GOAL OF THE EXERCISE | When a line in the entries below contains the word "white", copy that line.

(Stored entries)
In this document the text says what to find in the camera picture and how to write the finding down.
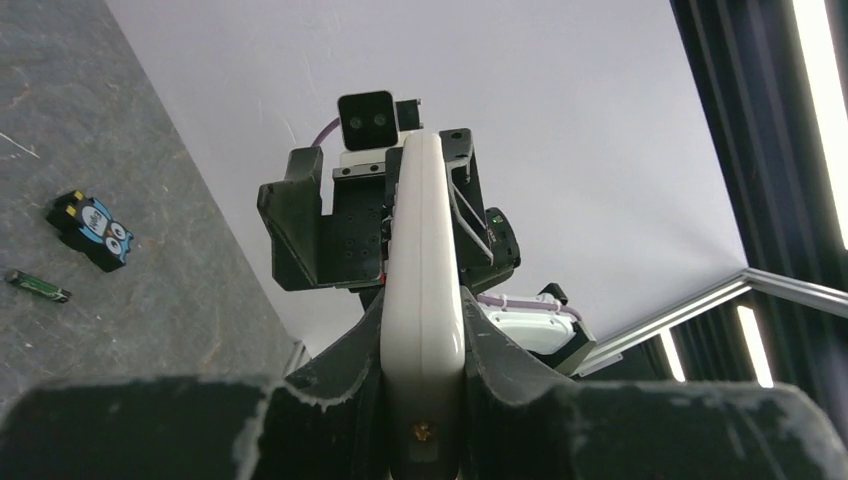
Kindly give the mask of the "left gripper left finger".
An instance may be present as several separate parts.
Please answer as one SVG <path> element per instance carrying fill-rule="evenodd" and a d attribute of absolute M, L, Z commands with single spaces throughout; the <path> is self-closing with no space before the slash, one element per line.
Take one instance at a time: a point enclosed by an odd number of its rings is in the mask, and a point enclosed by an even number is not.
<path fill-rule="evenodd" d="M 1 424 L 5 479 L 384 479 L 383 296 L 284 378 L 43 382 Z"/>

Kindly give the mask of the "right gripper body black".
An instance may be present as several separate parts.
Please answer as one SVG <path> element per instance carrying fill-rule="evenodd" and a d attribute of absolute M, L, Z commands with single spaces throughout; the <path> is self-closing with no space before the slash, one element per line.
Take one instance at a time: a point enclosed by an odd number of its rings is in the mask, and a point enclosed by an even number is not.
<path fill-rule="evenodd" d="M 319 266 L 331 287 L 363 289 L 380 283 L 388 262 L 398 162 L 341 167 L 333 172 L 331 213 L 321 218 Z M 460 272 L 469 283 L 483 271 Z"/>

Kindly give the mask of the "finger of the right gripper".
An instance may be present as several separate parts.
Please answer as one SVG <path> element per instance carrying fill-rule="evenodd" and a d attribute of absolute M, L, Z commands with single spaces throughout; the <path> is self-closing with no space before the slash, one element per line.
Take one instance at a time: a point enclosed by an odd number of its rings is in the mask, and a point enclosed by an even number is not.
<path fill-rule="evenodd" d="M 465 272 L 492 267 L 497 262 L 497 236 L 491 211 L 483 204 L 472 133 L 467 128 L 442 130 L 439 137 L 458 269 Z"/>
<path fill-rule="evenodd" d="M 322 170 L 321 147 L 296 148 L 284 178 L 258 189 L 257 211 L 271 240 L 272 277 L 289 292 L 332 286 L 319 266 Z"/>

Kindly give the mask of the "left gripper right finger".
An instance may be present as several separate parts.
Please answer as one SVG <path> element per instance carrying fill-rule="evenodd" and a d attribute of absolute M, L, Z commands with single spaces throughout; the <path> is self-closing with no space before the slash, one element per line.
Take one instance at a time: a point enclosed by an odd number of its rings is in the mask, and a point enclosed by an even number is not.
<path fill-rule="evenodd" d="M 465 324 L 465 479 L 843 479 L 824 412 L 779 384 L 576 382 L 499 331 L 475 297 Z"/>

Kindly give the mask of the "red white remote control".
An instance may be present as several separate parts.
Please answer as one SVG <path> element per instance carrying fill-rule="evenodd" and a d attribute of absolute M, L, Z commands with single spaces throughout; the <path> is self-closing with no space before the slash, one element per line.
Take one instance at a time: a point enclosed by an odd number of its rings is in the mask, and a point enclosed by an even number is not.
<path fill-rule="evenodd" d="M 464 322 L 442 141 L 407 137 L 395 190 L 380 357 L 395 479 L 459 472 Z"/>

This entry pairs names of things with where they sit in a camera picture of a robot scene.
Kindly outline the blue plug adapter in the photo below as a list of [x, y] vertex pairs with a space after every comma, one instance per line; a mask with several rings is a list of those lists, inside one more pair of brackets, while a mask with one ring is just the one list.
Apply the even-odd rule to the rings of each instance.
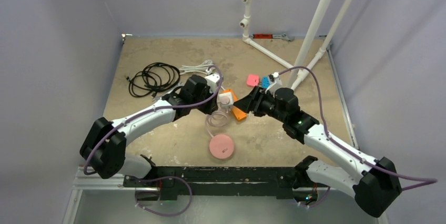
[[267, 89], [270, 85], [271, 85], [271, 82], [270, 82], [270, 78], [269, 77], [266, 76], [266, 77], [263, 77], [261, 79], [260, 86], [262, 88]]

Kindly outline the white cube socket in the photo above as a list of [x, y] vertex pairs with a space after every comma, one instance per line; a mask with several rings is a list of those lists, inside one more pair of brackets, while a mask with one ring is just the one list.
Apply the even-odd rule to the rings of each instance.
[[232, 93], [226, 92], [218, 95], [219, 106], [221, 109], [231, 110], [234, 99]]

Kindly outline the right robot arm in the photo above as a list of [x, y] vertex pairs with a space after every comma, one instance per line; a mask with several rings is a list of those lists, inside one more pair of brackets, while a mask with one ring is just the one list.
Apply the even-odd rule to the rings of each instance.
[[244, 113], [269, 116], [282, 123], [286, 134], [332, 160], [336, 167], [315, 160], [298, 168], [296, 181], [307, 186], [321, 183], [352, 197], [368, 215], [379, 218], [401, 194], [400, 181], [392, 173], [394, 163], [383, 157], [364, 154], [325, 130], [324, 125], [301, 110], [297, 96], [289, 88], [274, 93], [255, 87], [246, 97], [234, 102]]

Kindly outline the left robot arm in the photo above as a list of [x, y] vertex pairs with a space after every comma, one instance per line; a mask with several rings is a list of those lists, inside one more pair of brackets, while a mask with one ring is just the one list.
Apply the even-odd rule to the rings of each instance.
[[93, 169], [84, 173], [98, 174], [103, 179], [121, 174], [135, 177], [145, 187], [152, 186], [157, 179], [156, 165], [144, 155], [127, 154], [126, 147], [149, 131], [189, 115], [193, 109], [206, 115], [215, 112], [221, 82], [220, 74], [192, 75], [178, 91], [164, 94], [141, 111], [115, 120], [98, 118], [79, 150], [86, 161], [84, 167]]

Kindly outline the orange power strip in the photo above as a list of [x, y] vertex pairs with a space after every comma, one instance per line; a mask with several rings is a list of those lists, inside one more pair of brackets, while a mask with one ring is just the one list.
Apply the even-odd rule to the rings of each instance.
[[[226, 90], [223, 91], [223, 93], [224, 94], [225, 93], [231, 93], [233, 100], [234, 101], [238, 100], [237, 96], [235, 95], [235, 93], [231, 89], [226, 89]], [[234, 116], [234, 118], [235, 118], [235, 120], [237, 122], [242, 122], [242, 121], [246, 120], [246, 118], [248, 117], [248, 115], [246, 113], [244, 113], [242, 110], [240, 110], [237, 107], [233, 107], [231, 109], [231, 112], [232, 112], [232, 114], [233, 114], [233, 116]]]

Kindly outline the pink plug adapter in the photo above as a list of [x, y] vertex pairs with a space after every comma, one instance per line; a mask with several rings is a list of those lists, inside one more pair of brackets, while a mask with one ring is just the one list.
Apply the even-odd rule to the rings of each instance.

EXERCISE OUTPUT |
Kindly give the mask of the "red white remote control".
Kindly outline the white cube socket in the photo above as a list of [x, y] vertex pairs with a space after every comma, one instance per line; a mask with several rings is a list of those lists, inside one more pair of brackets, while a mask with one ring is just the one list.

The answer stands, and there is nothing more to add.